Dans une tribune intitulée « La dangereuse hégémonie des géants du Net et de leurs services commerciaux », publiée dans Le Monde, le président de la SNCF et le PDG de l’agence de voyages Voyageurs du monde déplorent fermement les dangers portés par certains géants, comme Google, vis-à-vis des consommateurs, mais aussi de l'économie française et européenne.
Une menace « insidieuse, parce que silencieuse »
Pour Guillaume Pépy, président de la SNCF, et Jean-François Rial, numéro un de Voyageurs du monde, « Internet est un outil de liberté et d'ouverture sur le monde », notamment en ce qu’il permet aux internautes de préparer leurs voyages de manière beaucoup plus pratique, par exemple pour « chercher une destination, comparer des tarifs, acheter des billets, réserver un hôtel »...
Seulement, ils voient un danger à l’hégémonie de « géants, pour la plupart américains ». Dans leur ligne de mire, se trouve notamment Google, qui, outre son moteur de recherche, propose « aussi un comparateur des offres de transport et d'hébergement, un éditeur de contenus avec Zagat (guide de restaurants) et Frommer's (guide de voyages), et un éditeur de services avec Google Flights (comparaison des offres aériennes) ».
Problème selon eux : Google se retrouve ainsi « dans la position d'orienter l'internaute sur toute la chaîne de valeur, de la recherche à la réservation », ce qui leur permet de douter de la neutralité des informations fournies par la société de Mountain View. D’après Guillaume Pépy et Jean-François Rial, « Google revendique l'exhaustivité et la pertinence des résultats de ses recherches. Mais ces résultats pourraient être biaisés à son seul bénéfice. Et l'utilisateur ne sait rien de la manière dont ses données privées sont utilisées pour lui présenter des résultats adaptés à son profil... et au profit des annonceurs ». Les deux patrons soulèvent ainsi la présence d’une menace « puissante », « mondiale » et « insidieuse parce que silencieuse ».

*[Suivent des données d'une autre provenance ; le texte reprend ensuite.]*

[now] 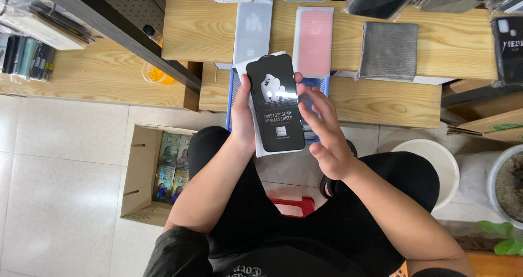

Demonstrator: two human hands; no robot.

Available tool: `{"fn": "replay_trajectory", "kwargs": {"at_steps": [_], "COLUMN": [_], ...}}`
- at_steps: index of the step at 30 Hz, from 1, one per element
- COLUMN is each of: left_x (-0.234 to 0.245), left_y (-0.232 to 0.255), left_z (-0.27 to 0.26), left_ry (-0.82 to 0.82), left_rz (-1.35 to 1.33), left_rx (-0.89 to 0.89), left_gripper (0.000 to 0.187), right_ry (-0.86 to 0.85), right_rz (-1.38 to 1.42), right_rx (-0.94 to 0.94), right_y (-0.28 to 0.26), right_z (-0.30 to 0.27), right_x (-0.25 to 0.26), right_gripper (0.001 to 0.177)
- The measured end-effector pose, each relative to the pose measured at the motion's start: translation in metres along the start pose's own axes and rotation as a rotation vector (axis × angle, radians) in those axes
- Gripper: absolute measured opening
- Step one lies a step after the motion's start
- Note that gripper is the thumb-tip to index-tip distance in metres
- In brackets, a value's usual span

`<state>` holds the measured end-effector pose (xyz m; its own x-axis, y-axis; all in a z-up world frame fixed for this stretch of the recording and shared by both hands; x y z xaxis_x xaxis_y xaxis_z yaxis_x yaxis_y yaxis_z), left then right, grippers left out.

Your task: The person sits on a low stool and wipes a rectangular box with a gray cloth. They then open a plastic bottle and pour its contents into a cup. Finally, they open several small packages to reveal phone cases and examine them.

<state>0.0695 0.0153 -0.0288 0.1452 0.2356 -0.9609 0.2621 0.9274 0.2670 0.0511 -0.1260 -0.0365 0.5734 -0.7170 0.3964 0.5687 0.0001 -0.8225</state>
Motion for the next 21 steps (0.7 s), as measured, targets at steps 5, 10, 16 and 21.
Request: {"fn": "replay_trajectory", "kwargs": {"at_steps": [5, 10, 16, 21], "left_x": [0.021, 0.017, 0.014, 0.018], "left_y": [0.013, 0.039, 0.038, 0.027], "left_z": [0.004, 0.004, 0.002, 0.005], "left_ry": [-0.014, -0.004, -0.126, -0.014], "left_rz": [-0.027, -0.072, -0.074, 0.001], "left_rx": [-0.062, -0.198, -0.307, -0.264], "left_gripper": [0.082, 0.074, 0.063, 0.072], "right_ry": [-0.020, -0.039, -0.029, -0.024], "right_rz": [0.036, 0.062, -0.252, -0.604], "right_rx": [0.000, 0.007, 0.041, 0.198], "right_y": [-0.003, -0.006, -0.017, -0.018], "right_z": [-0.005, -0.008, -0.010, -0.007], "right_x": [-0.008, -0.012, -0.013, -0.030], "right_gripper": [0.074, 0.073, 0.063, 0.068]}}
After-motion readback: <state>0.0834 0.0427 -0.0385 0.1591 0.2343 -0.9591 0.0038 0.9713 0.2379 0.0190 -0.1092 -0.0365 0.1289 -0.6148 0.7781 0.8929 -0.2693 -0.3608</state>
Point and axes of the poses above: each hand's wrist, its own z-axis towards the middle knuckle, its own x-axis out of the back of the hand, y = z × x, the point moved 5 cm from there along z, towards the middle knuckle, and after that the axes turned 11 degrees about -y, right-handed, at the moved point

Des propositions pour un cloisonnement des informations commerciales
Mais au-delà du consommateur européen, « dont les choix seraient rétrécis et orientés sans qu'il le sache », les deux patrons défendent aussi les intérêts, légitimes, de leurs entreprises. Ils expliquent ainsi pressentir « un tsunami économique » qui pourrait balayer le modèle des industries du transport et du tourisme.
Afin d'y faire face, Guillaume Pépy et Jean-François Rial militent pour une séparation de « la recherche d'informations des services commerciaux consacrés au tourisme et aux transports, dans lesquels la concurrence est nécessaire ». Tout en réclamant plus de transparence, ils proposent également la mise en place d’un « organisme de surveillance indépendant, chargé de garantir le respect des règles de conduite ». Et pour réunir d’autres acteurs qui pourraient se sentir concernés, les deux patrons précisent que « tous les secteurs marchands du Net sont concernés ».
D’après eux, c’est « l'avenir de l'économie digitale française, européenne, [qui] est en jeu », dans la mesure où « sans réaction, elle passera sous la tutelle de grands écosystèmes très fermés, tous assis sur une maîtrise de plateformes logicielles propriétaires, orientant le consommateur comme bon leur semble ». Ils concluent : « Et ce n'est ni le consommateur ni le citoyen qui y gagnera ».